Of note, one recent study conducted to explore the predictive value of SII and SIRI for tSCI demonstrated a similar negative trend for the SIRI effect on AIS grade conversion, defined as an improved AIS grade (≥ 1 AIS grade improvement) at discharge. However, the association was non-significant with an OR of 0.97 (95% CI: 0.93, 1.01, P = 0.125) after adjusting for confounding factors43. The inconsistency of SIRI effect on AIS grade conversion in patients with tSCI may involve several factors. First, the heterogeneity (e.g., age, sex, etiology, AIS grade at admission, and level of cord injury) of the two populations included may contribute to the difference in SIRI's effect.
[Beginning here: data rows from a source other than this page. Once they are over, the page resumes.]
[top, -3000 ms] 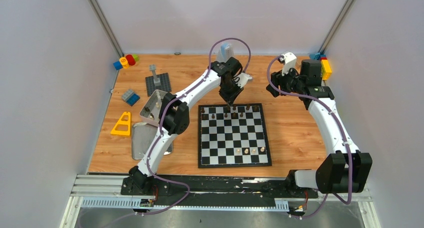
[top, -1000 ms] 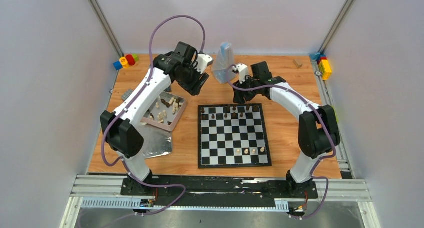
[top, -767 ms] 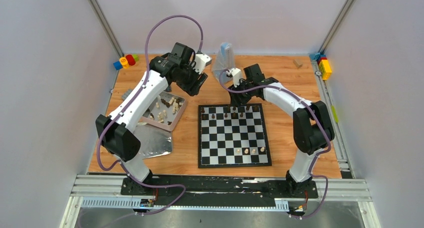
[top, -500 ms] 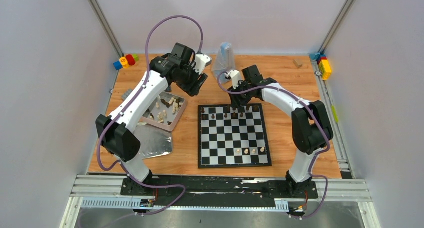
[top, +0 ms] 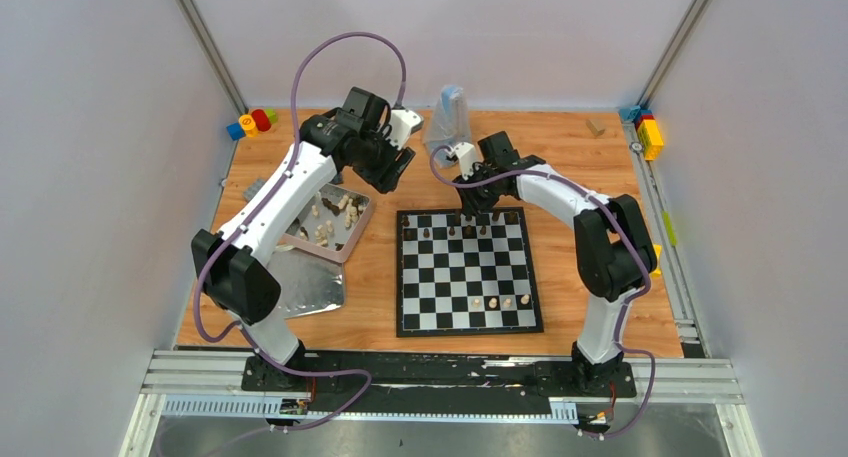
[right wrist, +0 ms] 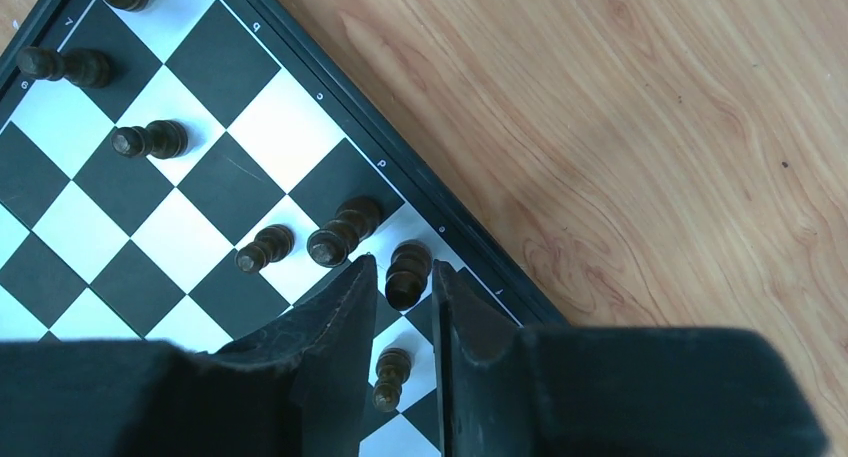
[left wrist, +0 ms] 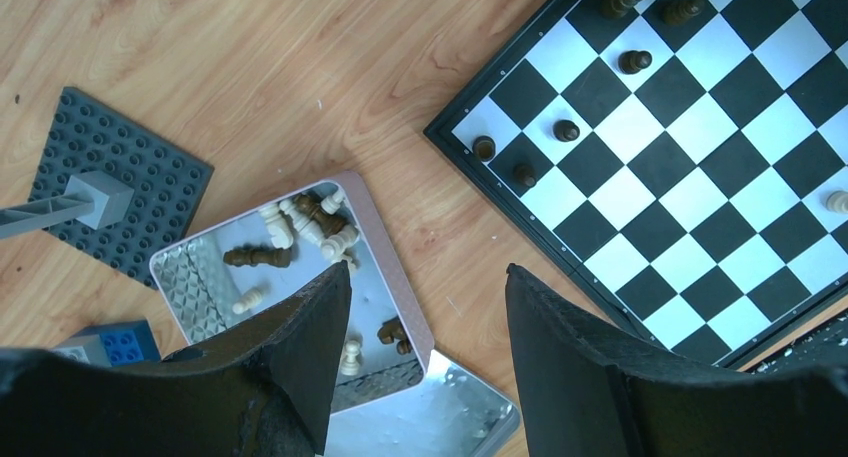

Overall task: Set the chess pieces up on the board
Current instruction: Pick up the chess piece from the chessboard, then place the chess piece on the chessboard.

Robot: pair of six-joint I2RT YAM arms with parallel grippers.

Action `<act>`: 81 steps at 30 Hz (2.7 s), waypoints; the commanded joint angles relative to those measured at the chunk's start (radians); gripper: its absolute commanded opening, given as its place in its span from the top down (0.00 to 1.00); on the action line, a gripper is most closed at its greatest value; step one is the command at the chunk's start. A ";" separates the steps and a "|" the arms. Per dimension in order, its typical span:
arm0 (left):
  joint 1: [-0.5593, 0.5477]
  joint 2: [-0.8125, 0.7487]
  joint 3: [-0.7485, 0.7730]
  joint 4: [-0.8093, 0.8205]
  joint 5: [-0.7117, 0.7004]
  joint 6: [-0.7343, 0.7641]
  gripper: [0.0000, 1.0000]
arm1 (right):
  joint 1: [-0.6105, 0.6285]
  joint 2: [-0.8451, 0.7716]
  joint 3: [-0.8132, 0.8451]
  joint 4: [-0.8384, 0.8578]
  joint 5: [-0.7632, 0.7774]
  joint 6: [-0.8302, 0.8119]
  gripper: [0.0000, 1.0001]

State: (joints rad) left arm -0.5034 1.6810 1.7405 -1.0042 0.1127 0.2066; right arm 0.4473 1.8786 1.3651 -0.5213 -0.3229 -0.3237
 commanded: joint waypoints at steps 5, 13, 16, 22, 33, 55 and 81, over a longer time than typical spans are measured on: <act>0.009 -0.053 -0.012 0.027 -0.010 0.016 0.34 | 0.009 -0.005 0.038 0.012 0.041 -0.025 0.85; 0.012 -0.054 -0.011 0.027 -0.006 0.015 0.34 | 0.002 -0.056 0.005 0.012 0.085 -0.041 0.98; 0.013 -0.056 -0.014 0.027 -0.006 0.016 0.34 | -0.004 -0.075 -0.005 0.010 0.093 -0.044 1.00; 0.013 -0.061 -0.016 0.027 -0.008 0.015 0.34 | -0.015 -0.103 -0.022 0.007 0.095 -0.051 1.00; 0.012 -0.063 -0.019 0.027 -0.010 0.017 0.34 | -0.036 -0.102 -0.035 -0.003 0.089 -0.055 1.00; 0.012 -0.056 -0.025 0.030 -0.010 0.018 0.34 | -0.046 -0.058 -0.037 -0.021 0.046 -0.054 0.99; 0.015 -0.060 -0.030 0.033 -0.015 0.022 0.34 | -0.046 -0.050 -0.009 -0.036 0.035 -0.041 0.48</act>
State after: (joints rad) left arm -0.4946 1.6627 1.7134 -0.9974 0.1017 0.2115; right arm 0.4042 1.8359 1.3266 -0.5636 -0.2680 -0.3649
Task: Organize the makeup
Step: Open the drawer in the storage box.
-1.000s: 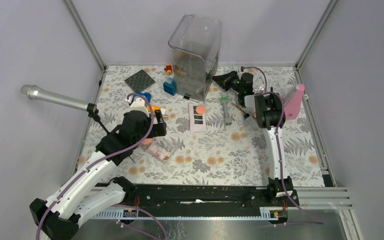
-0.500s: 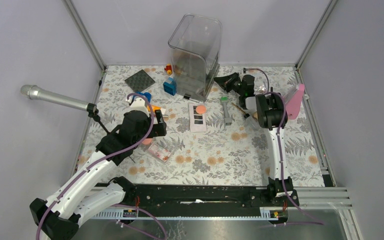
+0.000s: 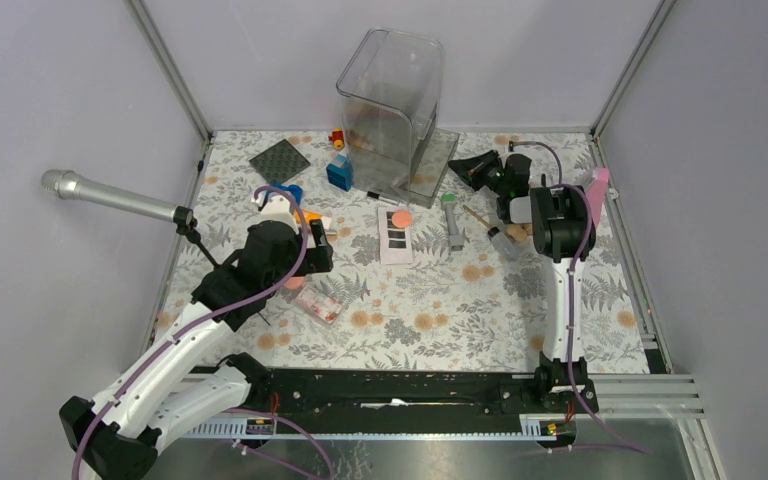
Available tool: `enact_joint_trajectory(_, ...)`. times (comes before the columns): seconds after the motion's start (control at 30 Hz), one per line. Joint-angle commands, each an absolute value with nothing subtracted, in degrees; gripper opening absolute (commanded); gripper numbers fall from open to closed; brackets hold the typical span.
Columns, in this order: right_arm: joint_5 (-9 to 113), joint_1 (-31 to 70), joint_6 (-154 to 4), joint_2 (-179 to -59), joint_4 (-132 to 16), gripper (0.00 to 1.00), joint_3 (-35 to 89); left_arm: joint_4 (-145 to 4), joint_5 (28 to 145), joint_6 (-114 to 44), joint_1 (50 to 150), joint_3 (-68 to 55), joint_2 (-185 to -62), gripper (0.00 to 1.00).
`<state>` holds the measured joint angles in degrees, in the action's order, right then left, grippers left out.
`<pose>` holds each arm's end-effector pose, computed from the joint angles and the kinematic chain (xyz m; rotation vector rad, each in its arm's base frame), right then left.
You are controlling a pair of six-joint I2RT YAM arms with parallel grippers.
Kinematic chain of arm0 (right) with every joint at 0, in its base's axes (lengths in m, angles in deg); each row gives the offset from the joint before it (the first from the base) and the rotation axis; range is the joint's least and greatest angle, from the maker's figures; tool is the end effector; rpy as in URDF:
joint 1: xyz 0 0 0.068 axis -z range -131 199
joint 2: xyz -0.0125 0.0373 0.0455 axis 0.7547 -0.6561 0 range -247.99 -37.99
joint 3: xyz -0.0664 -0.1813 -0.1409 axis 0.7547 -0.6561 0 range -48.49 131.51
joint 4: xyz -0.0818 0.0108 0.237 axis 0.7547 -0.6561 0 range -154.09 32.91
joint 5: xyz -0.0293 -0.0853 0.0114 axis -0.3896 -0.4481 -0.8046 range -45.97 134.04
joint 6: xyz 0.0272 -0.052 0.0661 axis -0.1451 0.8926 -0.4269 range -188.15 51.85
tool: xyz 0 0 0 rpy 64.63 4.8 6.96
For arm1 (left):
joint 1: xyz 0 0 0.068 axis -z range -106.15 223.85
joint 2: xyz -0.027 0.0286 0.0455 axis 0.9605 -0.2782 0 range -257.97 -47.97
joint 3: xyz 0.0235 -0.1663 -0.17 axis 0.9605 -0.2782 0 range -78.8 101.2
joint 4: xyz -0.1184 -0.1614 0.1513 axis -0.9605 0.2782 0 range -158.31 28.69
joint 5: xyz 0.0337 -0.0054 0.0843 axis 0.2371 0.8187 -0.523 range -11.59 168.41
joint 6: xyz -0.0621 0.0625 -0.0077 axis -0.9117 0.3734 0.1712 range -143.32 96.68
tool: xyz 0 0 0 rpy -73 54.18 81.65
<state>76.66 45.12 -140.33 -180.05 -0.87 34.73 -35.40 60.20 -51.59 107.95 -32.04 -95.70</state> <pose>0.5088 0.0770 0.0788 0.5801 1.7307 1.4398 0.1995 -0.1054 0.2560 -0.0735 2.1421 -0.2966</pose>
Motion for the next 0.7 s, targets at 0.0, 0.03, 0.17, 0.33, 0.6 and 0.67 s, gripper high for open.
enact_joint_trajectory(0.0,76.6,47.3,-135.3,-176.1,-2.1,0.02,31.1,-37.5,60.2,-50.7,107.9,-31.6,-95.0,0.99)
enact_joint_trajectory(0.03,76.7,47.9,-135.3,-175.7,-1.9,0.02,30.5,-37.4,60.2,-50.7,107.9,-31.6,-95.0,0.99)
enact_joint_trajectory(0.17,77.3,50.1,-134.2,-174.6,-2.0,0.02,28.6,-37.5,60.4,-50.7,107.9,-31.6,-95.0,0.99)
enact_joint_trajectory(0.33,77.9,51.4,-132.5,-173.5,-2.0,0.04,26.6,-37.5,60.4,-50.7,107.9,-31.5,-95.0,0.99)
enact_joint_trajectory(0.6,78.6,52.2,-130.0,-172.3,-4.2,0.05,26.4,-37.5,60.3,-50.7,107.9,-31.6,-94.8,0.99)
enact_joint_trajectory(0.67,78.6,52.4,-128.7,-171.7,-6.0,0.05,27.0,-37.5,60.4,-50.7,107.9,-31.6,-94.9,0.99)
Second, the difference in peripheral blood samples drawing time (8 h vs 24 h after admission) between the two studies may be one of the important reasons for the difference in SIRI's effect. As mentioned earlier, neutrophils rise rapidly within hours after tSCI and peak within 6–12 h35, while peripheral blood extraction within 24 h after admission may result in lower levels of neutrophils because they have already passed their peak. In addition, the difference in blood drawing time will also lead to inconsistent changes in monocytes and lymphocytes, which may eventually result in the heterogeneity of SIRI’s effect. Finally, the inconsistency in instruments and techniques used to measure neutrophils, monocytes, and lymphocytes may also lead to differences in the above cell values, ultimately affecting the effect of SIRI.
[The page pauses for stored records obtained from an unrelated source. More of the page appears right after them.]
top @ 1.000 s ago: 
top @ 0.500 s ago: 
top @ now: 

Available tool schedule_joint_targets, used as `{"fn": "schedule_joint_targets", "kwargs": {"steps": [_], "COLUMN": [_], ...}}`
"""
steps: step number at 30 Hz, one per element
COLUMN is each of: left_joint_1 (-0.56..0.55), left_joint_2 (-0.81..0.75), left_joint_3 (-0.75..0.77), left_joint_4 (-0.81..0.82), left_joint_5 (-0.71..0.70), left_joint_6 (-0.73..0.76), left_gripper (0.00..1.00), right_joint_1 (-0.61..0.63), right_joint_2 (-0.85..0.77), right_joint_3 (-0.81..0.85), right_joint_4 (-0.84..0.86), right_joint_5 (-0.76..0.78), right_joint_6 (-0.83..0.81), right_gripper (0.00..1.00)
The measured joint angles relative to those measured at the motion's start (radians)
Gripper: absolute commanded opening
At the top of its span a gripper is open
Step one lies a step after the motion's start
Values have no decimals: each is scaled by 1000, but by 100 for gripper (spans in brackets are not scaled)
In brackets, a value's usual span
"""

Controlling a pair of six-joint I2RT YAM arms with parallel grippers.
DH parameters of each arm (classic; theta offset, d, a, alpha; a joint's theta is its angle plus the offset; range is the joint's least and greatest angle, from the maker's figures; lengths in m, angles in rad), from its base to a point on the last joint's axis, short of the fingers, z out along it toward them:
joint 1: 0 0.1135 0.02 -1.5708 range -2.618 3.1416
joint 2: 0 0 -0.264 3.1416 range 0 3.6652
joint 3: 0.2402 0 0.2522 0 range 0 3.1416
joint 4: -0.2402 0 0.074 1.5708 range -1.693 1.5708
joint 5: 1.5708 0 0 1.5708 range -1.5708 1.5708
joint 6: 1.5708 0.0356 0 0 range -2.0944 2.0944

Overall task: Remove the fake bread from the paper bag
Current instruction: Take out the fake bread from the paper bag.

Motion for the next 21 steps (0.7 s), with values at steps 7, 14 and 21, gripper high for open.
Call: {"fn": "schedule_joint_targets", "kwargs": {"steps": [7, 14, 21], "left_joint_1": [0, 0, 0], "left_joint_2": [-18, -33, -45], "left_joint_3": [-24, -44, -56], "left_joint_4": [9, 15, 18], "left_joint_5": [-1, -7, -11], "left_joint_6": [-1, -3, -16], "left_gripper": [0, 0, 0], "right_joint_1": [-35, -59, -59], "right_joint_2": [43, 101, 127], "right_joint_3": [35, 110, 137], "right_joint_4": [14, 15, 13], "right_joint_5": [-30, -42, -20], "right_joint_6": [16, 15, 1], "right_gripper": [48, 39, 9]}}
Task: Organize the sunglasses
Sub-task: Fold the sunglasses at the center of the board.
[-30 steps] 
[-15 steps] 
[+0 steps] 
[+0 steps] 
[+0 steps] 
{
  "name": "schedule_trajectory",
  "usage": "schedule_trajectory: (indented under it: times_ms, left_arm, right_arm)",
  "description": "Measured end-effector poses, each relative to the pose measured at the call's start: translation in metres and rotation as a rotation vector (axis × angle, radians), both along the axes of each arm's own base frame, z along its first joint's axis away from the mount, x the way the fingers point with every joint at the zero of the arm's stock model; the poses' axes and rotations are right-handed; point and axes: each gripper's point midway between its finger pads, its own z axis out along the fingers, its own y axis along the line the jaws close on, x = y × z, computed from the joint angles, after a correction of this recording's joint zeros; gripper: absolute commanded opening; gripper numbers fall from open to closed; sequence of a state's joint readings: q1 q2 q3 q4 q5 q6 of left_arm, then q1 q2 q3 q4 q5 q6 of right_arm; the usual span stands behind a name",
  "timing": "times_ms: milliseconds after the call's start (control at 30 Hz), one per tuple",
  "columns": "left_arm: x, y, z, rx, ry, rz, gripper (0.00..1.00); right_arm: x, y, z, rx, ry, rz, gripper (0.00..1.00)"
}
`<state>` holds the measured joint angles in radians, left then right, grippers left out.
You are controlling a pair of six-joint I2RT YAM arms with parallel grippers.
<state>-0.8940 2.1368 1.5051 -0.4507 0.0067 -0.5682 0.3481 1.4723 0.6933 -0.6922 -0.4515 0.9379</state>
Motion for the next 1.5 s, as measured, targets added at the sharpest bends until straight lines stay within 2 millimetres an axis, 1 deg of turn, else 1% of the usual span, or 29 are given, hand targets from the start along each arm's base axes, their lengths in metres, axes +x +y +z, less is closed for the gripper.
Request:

In summary, the findings reveal that SIRI is highly related to injury severity and neurological prognosis and can be used as a reliable indicator of inflammation, and increasing SIRI increases the risk of poor outcome in patients with tSCI. Additionally, the ROC analysis performed in the study shows that the area under the curve is > 0.7. These findings suggest that SIRI has a certain prognostic value for poor outcome at discharge in patients with tSCI.

Limitations

This study has several limitations. First, this study is observational and enrolls a small sample size, which may led to a selection bias. Second, some information, such as smoking history and drinking status, is lacking, but they may be important for the outcome. Third, although we had adjusted for MAP levels at admission when exploring the relationship between SIRI and outcomes, this study lacks details of blood pressure management, particularly during spinal surgery, which may affect SIRI's effect. Additionally, the information on whether complications such as infection or deep vein thrombosis occurred is lacking in our study. Fourth, we only analyzed the relationship between SIRI and AIS grade at discharge in patients with tSCI, further studies were warranted to explore the relationship between SIRI and long-term follow-up. Finally, the peripheral blood samples drawing time affects SIRI’s value, which in turn may affect SIRI’s effect in predicting the outcome in tSCI patients. Therefore, to predict tSCI outcome by SIRI, the blood sample should be drawn at an early time after admission. Despite these limitations, the present study analyzes the association between SIRI-indicated inflammation and outcomes at discharge in tSCI patients and provides evidence to better elucidate the complicated relationship between inflammation and motor recovery in individuals with tSCI.

Conclusions

In summary, SIRI-indicated inflammation is significantly associated with an increased risk of poor clinical outcomes at discharge in patients with tSCI. Measuring SIRI at admission helps assess the clinical outcomes of patients with tSCI, and early anti-inflammatory treatment to reduce SIRI may significantly improve prognosis.